La guerra in Ucraina rischia di avere un effetto dirompente sulla sicurezza alimentare in tutto il mondo.
A lanciare l’allarme, la presidente della Commissione europea Ursula von der Leyen, nel suo intervento al Forum umanitario europeo, che si è concluso il 23 marzo scorso. Bruxelles, ha assicurato, «preparerà una serie di misure speciali per potenziare la produzione alimentare europea, anche a sostegno dei Paesi più bisognosi».
Un sos che «riguarda direttamente 50 milioni di bambini di età inferiore ai cinque anni che nel 2020 erano già gravemente malnutriti” è quanto afferma la direttrice generale di Save the Children Italia Daniela Fatarella.
La dipendenza internazionale dalle forniture di grano di Russia e Ucraina può avere un impatto drammatico su famiglie e bambini nelle aree già fragili. Basti pensare allo Yemen o alla Siria, martoriati rispettivamente da 7 anni e 11 anni di conflitto, o al Libano, dove le importazioni di grano sono legate per l’80% a Ucraina e Russia».
Proprio per questo, «bisogna fare ogni sforzo possibile per evitare conseguenze disastrose, fermando il conflitto e attivando misure mirate di sostegno ai Paesi e alle fasce di popolazione più vulnerabili in tutto il mondo».
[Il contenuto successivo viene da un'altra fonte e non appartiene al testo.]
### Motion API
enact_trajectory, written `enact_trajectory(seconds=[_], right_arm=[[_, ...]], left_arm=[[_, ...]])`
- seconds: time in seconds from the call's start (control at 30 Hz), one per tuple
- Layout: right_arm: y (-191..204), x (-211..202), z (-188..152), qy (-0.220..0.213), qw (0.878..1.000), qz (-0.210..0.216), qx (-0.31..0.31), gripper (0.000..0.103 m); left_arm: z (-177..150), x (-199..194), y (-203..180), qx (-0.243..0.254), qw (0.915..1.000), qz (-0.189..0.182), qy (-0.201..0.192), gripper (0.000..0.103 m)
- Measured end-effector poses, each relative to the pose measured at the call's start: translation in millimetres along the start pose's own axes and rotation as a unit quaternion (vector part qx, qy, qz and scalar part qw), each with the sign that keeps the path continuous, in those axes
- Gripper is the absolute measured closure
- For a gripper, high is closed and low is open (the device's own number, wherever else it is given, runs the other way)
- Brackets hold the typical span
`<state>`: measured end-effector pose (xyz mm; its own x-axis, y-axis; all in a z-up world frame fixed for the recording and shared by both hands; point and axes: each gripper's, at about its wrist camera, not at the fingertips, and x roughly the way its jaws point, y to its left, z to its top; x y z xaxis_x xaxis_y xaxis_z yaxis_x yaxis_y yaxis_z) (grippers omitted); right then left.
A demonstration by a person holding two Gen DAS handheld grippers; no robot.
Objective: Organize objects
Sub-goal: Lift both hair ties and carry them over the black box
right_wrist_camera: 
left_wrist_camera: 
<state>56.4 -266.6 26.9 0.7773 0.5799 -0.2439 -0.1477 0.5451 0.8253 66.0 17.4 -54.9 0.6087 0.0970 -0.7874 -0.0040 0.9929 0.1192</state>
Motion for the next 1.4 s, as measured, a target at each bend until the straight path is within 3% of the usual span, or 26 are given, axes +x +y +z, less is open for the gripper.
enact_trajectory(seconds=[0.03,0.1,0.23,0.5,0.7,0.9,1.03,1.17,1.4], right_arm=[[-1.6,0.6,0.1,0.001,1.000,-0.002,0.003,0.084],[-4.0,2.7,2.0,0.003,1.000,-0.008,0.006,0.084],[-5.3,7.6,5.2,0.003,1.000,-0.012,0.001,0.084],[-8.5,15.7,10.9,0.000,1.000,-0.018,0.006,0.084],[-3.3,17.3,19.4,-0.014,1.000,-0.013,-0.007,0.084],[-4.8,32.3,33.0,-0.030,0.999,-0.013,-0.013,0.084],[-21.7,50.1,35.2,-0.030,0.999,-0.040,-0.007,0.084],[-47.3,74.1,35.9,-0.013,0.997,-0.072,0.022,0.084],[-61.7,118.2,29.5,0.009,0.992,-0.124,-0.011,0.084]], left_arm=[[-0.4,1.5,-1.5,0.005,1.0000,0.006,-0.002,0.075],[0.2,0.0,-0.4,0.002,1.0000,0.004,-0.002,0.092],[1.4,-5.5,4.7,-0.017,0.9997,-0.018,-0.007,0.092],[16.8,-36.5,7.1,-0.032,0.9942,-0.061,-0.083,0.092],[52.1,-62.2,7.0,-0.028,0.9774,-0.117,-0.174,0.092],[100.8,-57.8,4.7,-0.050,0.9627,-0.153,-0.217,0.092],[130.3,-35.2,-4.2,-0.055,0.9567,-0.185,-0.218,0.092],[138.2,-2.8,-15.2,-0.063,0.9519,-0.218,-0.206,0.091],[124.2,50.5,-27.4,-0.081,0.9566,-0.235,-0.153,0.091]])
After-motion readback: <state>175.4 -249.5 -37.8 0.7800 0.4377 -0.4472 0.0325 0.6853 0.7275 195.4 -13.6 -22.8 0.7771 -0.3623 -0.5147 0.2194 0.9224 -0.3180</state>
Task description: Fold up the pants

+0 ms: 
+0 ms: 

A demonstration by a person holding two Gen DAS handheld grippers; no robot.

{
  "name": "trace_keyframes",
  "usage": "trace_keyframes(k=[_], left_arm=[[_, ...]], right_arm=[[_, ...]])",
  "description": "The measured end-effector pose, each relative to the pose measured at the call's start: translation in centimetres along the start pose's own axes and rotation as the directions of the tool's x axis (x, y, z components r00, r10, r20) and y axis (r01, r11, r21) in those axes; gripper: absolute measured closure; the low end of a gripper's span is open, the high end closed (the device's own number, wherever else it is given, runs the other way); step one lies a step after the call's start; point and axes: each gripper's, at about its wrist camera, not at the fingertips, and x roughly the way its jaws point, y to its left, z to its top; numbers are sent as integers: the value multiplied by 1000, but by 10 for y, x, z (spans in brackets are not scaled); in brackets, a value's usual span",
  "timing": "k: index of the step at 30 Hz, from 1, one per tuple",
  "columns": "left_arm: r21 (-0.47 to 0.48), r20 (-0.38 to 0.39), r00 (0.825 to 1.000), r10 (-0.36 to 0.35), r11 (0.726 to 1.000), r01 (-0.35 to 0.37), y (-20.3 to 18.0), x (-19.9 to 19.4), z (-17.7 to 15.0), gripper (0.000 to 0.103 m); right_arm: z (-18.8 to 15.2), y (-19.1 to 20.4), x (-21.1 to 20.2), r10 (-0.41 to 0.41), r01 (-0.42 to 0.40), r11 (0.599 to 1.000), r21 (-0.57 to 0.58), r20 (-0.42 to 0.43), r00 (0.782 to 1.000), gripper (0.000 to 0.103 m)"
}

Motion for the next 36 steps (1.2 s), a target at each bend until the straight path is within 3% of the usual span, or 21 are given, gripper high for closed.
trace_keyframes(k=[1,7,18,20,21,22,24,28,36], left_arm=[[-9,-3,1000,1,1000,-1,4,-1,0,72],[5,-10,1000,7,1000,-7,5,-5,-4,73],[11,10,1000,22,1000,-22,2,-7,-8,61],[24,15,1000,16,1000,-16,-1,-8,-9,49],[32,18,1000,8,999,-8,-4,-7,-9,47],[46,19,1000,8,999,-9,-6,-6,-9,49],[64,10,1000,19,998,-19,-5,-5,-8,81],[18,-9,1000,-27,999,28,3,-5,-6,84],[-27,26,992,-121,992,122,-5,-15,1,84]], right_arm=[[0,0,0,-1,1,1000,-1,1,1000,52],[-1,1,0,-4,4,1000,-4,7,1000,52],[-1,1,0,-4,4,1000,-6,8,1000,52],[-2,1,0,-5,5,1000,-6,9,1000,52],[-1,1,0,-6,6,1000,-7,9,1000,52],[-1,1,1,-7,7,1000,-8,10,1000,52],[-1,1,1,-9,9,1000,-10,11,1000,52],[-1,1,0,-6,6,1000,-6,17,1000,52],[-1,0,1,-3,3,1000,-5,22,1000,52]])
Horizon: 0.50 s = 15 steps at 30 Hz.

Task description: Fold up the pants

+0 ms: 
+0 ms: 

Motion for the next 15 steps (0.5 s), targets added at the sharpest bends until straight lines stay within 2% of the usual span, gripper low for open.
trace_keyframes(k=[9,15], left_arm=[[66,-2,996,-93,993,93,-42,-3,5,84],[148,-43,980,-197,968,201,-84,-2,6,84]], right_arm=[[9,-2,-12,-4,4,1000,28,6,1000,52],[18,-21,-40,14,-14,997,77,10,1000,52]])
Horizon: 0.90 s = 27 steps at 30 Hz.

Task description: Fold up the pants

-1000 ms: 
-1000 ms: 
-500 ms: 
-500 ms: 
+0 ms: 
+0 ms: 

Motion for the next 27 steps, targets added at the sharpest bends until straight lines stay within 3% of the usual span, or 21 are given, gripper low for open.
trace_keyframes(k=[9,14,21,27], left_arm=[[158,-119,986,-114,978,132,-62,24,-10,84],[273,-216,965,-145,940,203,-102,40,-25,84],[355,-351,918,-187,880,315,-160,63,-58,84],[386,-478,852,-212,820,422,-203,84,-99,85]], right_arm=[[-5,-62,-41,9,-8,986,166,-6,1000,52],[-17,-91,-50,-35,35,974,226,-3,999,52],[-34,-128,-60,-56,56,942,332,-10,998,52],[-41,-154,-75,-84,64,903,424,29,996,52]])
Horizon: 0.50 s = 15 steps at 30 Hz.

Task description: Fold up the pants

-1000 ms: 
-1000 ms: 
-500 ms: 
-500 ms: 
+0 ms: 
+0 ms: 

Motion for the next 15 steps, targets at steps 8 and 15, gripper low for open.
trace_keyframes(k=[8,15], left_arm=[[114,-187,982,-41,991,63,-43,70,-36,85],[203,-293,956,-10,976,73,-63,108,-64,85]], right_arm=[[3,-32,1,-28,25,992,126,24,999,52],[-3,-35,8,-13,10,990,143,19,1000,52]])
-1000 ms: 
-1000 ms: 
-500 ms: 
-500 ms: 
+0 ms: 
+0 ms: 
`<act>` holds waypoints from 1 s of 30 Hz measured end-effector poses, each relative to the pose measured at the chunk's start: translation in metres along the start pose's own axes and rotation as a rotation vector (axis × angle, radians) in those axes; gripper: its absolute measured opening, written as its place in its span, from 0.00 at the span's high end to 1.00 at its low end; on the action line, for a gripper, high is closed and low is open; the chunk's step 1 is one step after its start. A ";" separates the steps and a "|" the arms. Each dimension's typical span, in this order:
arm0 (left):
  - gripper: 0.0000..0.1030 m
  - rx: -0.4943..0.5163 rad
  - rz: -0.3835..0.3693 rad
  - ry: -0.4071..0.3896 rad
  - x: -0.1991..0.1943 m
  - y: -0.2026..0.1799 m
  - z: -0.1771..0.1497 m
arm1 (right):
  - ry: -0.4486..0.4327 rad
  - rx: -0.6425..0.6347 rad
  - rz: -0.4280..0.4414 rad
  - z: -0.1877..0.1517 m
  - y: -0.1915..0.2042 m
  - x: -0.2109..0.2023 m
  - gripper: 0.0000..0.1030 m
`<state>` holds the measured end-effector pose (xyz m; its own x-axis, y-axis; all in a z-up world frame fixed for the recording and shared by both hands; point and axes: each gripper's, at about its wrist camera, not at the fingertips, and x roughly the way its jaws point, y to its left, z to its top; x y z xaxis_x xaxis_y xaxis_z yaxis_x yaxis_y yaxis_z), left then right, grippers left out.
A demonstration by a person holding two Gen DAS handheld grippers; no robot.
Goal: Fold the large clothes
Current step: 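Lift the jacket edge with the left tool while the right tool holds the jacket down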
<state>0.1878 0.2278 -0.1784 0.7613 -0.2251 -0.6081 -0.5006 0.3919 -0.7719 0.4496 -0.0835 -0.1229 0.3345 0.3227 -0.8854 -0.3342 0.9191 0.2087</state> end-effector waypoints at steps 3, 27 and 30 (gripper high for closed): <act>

Basti pensare che i prezzi del cibo sono già più che raddoppiati negli ultimi due anni e sono molte le famiglie che sono costrette a ridurre le porzioni o a saltare completamente i pasti.
Anche in Italia si iniziano a sentire i risvolti negativi. La guerra in Ucraina, infatti, ha un forte impatto sui costi sostenuti dalle aziende agricole italiane: a dirlo è un report del Consiglio per la ricerca in agricoltura e l’analisi dell’economia agraria (Crea), ente di ricerca italiano vigilato dal Ministero delle politiche agricole, alimentari, forestali Secondo il report l’attuale crisi congiunturale può determinare in un'azienda agricola su dieci l'incapacità di far fronte alle spese dirette necessarie a realizzare un processo produttivo, estromettendole di fatto dal circuito: prima della crisi la percentuale era appena all'1%.
Di fronte a questa prospettiva, è auspicabile che si sappia rispondere con la stessa unità di intenti che ha consentito di limitare i danni economici e sociali della pandemia.